We conduct experimental studies of our algorithms on a set of 11 real-world graphs. Self-loops are added to dead
ends in all the graphs. Their order |V | varies from 75k to 41M vertices, and size |E| varies from 524k to 1.1B
edges. We experiment with batch sizes of 500 to 10000 edges. Each batch is randomly generated with an equal mix of
insertions and deletions, such that edges connecting vertices with high out-degrees have a greater chance of selection.
This is done in order to mimic the behaviour of real-world dynamic graphs. A fair comparison is ensured except in
cases beyond our control. The measured time in all cases is the rank computation time.
Our results on an Intel Xeon Silver 4116 CPU and NVIDIA Tesla V100 PCIe 16GB GPU indicate that DYNAMIC-
MONOLITHICPR and DYNAMICLEVELWISEPR outperform static STIC-D PageRank by 6.1×and 8.6×on the CPU,
and naive dynamic nvGraph PageRank by 9.8×and 9.3×on the GPU respectively. In addition we observe a mean
speedup of 4.2×and 5.8×on the CPU over a pure CPU implementation of HyPR, and a mean speedup of 1.9×and
1.8×on the GPU over a pure GPU implementation of HyPR respectively. We also compare the performance of the
algorithms in batched mode to cumulative single-edge updates.
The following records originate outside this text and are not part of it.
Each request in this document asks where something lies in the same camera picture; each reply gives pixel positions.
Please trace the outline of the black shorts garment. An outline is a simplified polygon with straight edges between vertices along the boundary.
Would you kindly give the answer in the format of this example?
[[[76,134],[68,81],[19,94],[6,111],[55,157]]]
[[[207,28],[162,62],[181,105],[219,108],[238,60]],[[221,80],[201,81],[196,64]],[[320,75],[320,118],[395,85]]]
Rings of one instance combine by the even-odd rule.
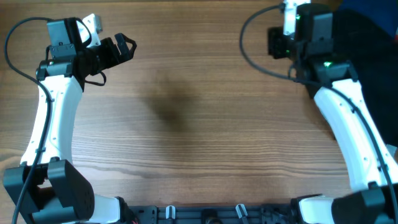
[[[397,146],[397,43],[372,20],[344,9],[333,13],[337,54],[351,60],[369,113],[386,144]]]

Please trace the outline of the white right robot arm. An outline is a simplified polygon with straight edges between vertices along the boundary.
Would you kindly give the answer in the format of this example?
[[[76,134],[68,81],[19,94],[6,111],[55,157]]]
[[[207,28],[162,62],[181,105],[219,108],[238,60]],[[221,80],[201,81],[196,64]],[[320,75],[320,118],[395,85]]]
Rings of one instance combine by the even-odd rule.
[[[352,192],[297,202],[302,223],[396,223],[397,164],[368,110],[354,64],[365,48],[353,29],[337,31],[337,15],[310,1],[284,1],[280,27],[268,31],[269,54],[289,58],[333,132]]]

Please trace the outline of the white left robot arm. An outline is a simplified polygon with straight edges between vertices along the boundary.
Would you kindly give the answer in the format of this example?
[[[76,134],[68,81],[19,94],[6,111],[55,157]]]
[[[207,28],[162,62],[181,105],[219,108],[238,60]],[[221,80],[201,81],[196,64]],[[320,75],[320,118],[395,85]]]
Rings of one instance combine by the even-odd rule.
[[[3,185],[15,203],[13,217],[27,223],[138,223],[121,197],[94,193],[72,162],[75,115],[88,76],[134,56],[136,42],[122,33],[100,39],[101,19],[47,19],[50,44],[33,82],[39,104],[29,145]]]
A batch update of 5000 edges offers a speedup of
4066×and 2998×for algorithms DYNAMICMONOLITHICPR and DYNAMICLEVELWISEPR respectively on the CPU,
and a speedup of 1712×and 2324×respectively on the GPU.
We therefore conclude that DYNAMICLEVELWISEPR is a suitable approach for CPUs. However on a GPU, smaller
levels/components could be combined and processed at a time in order to help improve GPU usage efficiency as
DYNAMICMONOLITHICPR suggests.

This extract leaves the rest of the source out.